As I started reading the book, I had nothing my hate in my mind for the protagonist and even at the end of the story, I am not convinced that I really like him. However, at some point I have to admit that my attitude has changed from one of total animosity to a reluctant understanding and even acceptance of his own dilemma and social conditioning.
It is the beauty with which the author has portrayed the complexities of human behaviour and thinking, which has led me to this dilemma. Innate kindness or innate selfishness - are they two sides of a single coin - is the question I ask myself after reading this book. And how different is it really? What one believes to be kindness could merely be a selfish or a self centred action by another. This is what this book explains through this beautiful story. And yet after saying this, I have to pause and wonder, whether the reason behind an action, such as an act of kindness, truly matters? Does not the end justify the means? Or am I living in a realm of blind faith or worse a fool's paradise, where despite such obvious vagaries, I want to believe in the basic goodness of mankind? I think the truth lies somewhere in between and am more convinced of that after reading this book.
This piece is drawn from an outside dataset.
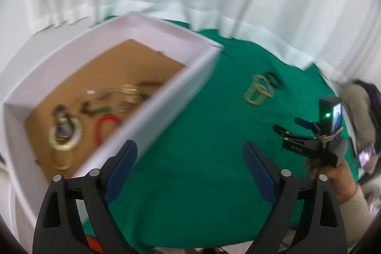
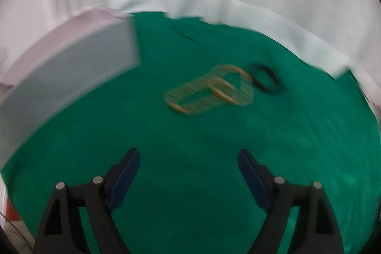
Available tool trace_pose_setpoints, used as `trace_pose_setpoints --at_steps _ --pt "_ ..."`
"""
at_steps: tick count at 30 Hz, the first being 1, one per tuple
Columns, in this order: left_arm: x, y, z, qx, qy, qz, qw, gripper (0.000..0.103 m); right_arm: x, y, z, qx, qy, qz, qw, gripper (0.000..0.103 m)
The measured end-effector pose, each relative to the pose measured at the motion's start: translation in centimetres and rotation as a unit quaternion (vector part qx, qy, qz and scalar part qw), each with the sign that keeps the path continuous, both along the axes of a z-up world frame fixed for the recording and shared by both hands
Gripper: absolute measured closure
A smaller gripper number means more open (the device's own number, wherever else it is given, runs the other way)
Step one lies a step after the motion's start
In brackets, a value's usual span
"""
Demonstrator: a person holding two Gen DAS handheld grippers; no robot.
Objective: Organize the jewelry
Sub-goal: 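Move both tools back from the box to the beads on the cloth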
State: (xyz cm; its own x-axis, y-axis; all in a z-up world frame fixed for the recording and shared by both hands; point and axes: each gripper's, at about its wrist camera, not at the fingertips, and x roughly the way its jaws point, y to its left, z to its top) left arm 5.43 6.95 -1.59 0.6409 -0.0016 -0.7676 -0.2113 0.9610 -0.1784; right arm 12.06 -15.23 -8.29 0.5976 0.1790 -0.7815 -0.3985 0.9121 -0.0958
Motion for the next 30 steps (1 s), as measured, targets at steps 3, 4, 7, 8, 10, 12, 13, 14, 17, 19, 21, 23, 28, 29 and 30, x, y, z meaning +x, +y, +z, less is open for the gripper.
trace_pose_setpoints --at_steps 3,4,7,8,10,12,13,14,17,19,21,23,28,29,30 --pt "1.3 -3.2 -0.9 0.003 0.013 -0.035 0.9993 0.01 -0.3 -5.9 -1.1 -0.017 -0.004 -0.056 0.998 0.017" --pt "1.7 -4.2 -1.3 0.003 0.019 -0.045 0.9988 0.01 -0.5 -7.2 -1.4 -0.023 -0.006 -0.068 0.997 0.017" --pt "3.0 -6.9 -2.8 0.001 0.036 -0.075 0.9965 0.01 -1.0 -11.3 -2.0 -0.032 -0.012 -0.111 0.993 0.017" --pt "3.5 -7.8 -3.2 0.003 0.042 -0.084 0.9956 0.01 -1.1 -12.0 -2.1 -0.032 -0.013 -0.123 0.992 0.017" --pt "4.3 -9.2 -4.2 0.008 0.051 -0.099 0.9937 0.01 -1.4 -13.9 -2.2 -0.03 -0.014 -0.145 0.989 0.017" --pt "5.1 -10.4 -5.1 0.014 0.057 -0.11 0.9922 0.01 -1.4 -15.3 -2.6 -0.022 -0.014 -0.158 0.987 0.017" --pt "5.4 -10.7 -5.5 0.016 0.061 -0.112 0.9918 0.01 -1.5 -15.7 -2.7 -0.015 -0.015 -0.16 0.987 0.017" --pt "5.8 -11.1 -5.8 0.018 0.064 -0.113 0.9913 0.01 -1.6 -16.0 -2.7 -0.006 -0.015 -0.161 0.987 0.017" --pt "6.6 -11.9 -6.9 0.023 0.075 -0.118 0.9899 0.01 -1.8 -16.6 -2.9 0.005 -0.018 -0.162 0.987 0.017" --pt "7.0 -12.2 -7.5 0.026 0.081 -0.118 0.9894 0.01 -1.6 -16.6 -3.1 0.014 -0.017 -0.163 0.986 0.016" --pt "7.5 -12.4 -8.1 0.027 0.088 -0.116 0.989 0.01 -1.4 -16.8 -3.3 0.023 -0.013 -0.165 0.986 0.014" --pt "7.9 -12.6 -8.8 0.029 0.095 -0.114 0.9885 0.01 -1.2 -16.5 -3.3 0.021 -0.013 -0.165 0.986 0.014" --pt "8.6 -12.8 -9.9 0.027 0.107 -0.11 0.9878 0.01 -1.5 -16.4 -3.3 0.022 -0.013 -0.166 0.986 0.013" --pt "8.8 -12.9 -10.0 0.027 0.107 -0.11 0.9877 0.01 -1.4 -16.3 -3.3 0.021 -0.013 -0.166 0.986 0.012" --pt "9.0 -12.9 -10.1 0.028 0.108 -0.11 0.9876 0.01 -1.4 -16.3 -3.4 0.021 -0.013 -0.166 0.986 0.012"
I have never seen a short story accomplish what this story has managed to accomplish: portraying a doubly unreliable narrator. Any reader would pick up on the fact that the narrator comes across as the worst stereotype of a snobbish aristocrat and that whatever comes out of his mouth must be taken with a pinch of salt. What evolves over the course of the story is not so much an Ebeneezer Scrooge-like redemption, but rather the bleeding through of the actual human underneath the pompous exterior. Not only is he an unreliable narrator in the routine sense, but his very unreliability is shown to be unreliable by the end of the story. It's the main conceit of the story, and it's pulled off in such a way that it makes what would seem an impossibly naïve, implausible story a genuinely moving experience, even inspiring.
It subverts some of the tropes of class satire by setting up a clear, one-dimensional antagonist only to show the cardboard cutout for what it is: a front put on by a character conforming to the expectations of his class. In the end, the story is not so much a critique of class as it is a critique of class expectations and norms, a bright-eyed affirmation of the transcendence of human nature. I've scarcely read a more delightful turn in a short story.